Top of Information supplied

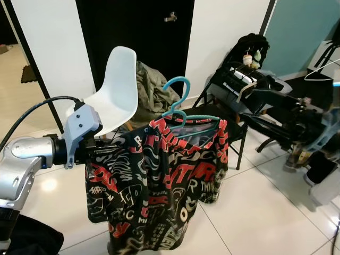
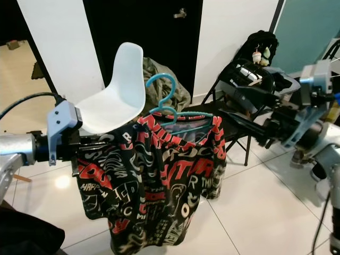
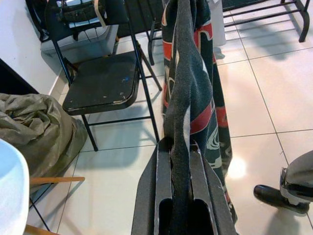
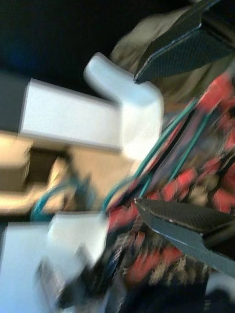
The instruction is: Hang hanger
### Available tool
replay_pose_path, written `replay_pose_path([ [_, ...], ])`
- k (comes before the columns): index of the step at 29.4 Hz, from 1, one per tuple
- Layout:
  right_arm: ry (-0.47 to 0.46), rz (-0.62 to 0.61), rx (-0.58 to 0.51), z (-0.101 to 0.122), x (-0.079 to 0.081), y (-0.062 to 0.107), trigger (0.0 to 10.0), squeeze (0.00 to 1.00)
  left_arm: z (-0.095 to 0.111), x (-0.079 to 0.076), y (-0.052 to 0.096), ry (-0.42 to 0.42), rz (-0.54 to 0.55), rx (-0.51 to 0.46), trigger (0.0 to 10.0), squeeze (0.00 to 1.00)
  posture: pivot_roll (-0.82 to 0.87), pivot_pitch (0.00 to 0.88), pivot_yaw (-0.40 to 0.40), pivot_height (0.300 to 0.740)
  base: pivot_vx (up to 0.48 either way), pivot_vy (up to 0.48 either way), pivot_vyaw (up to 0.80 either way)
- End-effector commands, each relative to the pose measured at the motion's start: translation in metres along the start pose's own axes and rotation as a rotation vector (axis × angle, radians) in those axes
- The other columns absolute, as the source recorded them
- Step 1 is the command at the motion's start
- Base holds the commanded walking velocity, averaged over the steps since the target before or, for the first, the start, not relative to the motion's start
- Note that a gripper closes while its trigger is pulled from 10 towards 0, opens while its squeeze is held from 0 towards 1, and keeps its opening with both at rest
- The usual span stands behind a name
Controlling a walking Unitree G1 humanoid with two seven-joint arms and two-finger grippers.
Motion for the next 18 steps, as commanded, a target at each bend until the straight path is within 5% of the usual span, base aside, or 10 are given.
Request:
replay_pose_path([
  [1,0.000,-0.132,0.042,-0.006,-0.021,0.005,10.0,0.80,0.010,0.009,0.007,-0.013,0.033,-0.036,10.0,0.00,-0.06,0.000,-0.014,0.740,0.000,0.000,0.00],
  [2,-0.032,-0.257,0.058,-0.014,-0.039,0.007,10.0,0.00,0.013,0.013,0.008,-0.021,0.053,-0.041,10.0,0.00,-0.07,0.000,-0.014,0.740,0.000,0.000,0.00],
  [3,-0.069,-0.355,0.063,-0.021,-0.052,0.008,10.0,0.00,0.016,0.015,0.008,-0.029,0.069,-0.044,10.0,0.00,-0.07,0.000,-0.014,0.740,0.000,0.000,0.00],
  [8,-0.187,-0.472,0.063,-0.042,-0.060,0.002,10.0,0.00,0.022,0.017,0.007,-0.031,0.100,-0.062,10.0,0.00,-0.07,0.000,-0.012,0.740,0.000,0.000,0.00],
  [11,-0.400,-0.431,0.002,-0.073,-0.030,-0.034,10.0,0.00,0.037,0.017,-0.004,-0.054,0.158,-0.106,10.0,0.00,-0.06,0.000,-0.013,0.740,0.000,0.000,0.00],
  [18,-0.484,-0.353,-0.037,-0.084,-0.009,-0.060,10.0,0.00,0.051,0.010,-0.013,-0.064,0.154,-0.149,10.0,0.00,-0.06,0.000,-0.015,0.740,0.000,0.000,0.00],
])
Point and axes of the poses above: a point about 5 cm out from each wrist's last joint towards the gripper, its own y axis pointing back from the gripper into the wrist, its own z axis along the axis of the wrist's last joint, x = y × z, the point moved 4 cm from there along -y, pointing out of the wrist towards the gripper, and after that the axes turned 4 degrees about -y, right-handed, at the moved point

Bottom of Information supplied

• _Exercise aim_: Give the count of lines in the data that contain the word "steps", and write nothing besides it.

• _Solution to this problem_: 2